I determined, however, to put the matter from my mind and attempted, instead, the completion of my second year Assessment of Achievement profiles, a tedious collection of reportage which tells as little as possible to the parents while claiming to do the opposite.

It was certainly easier to do so in our alarm-free school, although I am worried about the means by which Mr Broadbent’s aims have been achieved.

He explained to me, in complete confidence, that he has caught the boys responsible by setting up an alternative - and unadvertised - portable CCTV system in the boys’ toilets, where three of the fourth year’s finest were to be seen donning balaclavas prior to their attempted alarm-raising scheme yesterday morning. In fact, their attempt failed for the simple reason that Mr Broadbent had arranged with Mr Dallas, our chief janitor, to turn off the fire alarm during SQA examination times for the rest of this session.

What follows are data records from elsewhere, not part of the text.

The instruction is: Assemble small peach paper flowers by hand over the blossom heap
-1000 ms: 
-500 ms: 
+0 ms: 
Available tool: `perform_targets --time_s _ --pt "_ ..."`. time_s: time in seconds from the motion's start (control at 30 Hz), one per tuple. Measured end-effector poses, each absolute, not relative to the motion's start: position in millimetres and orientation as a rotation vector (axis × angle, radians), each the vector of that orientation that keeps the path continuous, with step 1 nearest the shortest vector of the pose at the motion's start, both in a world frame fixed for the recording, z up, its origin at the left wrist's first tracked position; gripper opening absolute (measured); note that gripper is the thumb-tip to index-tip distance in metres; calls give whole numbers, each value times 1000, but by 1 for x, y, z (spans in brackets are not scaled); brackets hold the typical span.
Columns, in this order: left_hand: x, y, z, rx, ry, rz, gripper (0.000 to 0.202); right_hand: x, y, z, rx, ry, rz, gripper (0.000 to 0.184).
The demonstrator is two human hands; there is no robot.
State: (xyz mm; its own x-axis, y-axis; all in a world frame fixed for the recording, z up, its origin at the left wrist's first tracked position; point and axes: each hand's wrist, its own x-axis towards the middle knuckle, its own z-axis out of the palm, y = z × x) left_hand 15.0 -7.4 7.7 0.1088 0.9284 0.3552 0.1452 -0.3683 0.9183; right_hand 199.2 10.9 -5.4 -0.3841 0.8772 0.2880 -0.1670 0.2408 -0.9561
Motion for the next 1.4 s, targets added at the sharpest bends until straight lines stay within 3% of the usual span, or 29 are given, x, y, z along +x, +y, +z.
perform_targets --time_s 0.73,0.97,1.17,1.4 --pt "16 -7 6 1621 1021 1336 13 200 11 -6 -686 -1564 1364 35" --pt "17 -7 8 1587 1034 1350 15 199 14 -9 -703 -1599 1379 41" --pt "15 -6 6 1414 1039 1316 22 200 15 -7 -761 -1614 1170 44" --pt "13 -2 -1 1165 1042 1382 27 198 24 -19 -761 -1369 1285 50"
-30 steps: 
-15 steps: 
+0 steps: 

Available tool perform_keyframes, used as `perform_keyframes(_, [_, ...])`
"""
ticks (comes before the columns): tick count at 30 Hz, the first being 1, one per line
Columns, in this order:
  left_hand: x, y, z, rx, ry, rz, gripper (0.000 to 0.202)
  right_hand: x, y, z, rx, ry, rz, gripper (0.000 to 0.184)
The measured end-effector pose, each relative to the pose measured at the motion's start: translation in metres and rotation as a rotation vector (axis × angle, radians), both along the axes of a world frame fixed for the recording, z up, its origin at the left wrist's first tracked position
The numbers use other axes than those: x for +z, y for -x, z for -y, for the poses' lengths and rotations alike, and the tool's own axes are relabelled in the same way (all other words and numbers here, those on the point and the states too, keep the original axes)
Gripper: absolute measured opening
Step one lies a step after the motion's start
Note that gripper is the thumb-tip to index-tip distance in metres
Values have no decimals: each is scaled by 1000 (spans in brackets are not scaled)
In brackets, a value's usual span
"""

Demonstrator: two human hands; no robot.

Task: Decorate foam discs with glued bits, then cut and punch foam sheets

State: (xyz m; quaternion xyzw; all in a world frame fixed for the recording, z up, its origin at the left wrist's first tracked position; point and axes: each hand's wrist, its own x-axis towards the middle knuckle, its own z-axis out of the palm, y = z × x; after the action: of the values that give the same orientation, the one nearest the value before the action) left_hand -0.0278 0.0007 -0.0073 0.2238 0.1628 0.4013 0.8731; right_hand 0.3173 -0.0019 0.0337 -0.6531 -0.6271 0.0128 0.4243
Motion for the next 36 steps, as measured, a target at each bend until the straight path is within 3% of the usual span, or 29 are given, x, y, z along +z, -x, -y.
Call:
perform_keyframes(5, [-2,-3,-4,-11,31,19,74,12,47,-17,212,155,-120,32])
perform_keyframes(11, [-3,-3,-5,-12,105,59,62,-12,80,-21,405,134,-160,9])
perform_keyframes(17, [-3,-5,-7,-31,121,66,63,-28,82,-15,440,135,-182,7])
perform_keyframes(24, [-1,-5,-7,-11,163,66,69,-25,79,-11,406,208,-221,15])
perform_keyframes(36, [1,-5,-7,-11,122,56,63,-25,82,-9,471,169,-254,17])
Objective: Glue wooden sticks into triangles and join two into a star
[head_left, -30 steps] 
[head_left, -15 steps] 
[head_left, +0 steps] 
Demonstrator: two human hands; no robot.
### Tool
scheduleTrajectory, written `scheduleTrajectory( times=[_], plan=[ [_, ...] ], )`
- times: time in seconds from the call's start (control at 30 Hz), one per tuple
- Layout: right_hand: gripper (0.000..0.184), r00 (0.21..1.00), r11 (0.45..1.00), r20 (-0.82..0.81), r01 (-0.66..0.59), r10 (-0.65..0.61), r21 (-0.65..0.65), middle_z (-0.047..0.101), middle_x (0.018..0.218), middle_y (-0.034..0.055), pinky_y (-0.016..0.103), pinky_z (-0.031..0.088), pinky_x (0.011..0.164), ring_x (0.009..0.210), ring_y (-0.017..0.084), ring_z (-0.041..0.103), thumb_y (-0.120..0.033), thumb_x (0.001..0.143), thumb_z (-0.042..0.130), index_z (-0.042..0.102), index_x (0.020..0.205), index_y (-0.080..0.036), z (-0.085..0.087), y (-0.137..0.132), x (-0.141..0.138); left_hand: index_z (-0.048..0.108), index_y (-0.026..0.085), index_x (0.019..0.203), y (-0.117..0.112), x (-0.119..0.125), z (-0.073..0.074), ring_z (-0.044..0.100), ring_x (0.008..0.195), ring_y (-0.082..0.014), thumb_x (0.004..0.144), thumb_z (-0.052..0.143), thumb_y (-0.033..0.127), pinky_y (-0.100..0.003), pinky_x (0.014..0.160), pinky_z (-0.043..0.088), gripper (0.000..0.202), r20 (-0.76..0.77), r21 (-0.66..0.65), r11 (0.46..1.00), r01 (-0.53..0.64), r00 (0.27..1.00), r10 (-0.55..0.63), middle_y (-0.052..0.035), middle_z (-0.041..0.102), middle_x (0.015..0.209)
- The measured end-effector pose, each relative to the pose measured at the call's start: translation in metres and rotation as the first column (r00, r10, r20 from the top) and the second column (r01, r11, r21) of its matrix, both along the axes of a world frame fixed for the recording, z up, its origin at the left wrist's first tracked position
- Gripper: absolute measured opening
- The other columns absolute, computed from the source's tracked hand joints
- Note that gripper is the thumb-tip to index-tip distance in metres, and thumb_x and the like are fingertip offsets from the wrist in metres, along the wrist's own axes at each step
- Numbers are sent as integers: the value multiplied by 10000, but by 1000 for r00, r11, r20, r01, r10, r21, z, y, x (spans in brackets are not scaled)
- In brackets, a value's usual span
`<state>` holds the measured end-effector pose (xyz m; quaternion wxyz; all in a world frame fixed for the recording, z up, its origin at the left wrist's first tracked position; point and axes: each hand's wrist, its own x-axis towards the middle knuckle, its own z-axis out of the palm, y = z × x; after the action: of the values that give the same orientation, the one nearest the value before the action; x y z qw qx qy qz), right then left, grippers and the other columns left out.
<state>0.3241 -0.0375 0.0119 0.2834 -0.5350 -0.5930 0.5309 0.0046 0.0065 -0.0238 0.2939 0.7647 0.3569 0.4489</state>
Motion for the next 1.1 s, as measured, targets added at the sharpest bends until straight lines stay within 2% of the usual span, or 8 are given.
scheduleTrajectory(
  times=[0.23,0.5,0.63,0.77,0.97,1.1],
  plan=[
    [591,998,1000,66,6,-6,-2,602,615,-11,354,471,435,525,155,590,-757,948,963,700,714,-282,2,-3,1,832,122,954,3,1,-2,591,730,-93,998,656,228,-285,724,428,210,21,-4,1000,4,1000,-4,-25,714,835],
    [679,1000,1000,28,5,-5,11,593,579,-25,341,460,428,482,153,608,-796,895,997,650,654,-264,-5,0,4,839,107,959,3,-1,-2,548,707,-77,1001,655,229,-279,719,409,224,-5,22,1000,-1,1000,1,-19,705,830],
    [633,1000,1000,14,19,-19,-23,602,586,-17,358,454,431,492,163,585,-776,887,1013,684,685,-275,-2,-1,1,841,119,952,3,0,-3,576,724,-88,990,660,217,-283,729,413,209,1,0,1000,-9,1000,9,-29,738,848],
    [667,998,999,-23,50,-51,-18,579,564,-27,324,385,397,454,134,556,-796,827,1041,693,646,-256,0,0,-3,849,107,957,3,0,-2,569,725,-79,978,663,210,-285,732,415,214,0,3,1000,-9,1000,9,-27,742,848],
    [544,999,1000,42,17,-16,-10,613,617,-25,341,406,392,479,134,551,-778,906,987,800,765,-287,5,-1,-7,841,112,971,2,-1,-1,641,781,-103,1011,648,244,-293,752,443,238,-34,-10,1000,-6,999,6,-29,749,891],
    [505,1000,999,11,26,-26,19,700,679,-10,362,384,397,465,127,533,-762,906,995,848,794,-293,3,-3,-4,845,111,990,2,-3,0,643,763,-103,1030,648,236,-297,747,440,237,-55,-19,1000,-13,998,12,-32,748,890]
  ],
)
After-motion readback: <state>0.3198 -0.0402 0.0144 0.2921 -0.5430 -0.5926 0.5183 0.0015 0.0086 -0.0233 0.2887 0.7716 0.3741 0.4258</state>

Apart from the dubious interpretation that some observers might put upon the issue of cameras in the boys’ toilets, I am horrified at the disregard for safety occasioned by this fire alarm business. However, I think that I’ve volunteered too many safety observations for one week and am determined to keep my opinions to myself this time around.

Friday

Mr Broadbent’s chickens came home to roost today and with a flaming vengeance, so to speak.

There was no disturbance of fire alarms today, but there was a unique interruption to my third years’ lesson on metaphorical imagery. A fireman clad in full uniform and yellow helmet (and brandishing a fearsome axe, to boot) come bursting through the door of room B15 yelling: “Get the hell out! Thurr’s a fire in the class next door an yurr alarm’s failed.”

The third years and I needed no second bidding and departed forthwith, as firefighting reinforcements arrived in the corridor and other classes spilled into the playground.

It wasn’t long before the (relatively minor) conflagration was extinguished, but I could see Mr Broadbent’s collar growing hotter with every corresponding drop in the fire’s temperature. He quietly took Mr Dallas aside to ensure that the reason for our fire alarm’s tranquillity remained a secret shared by few. It was clearly going to cost him more than a few pints of beer.

On the plus side, at least our three candidates for Standard grade German didn’t know about the excitement and got to finish the exam in peace, even if there was a tinge of acridity in the air.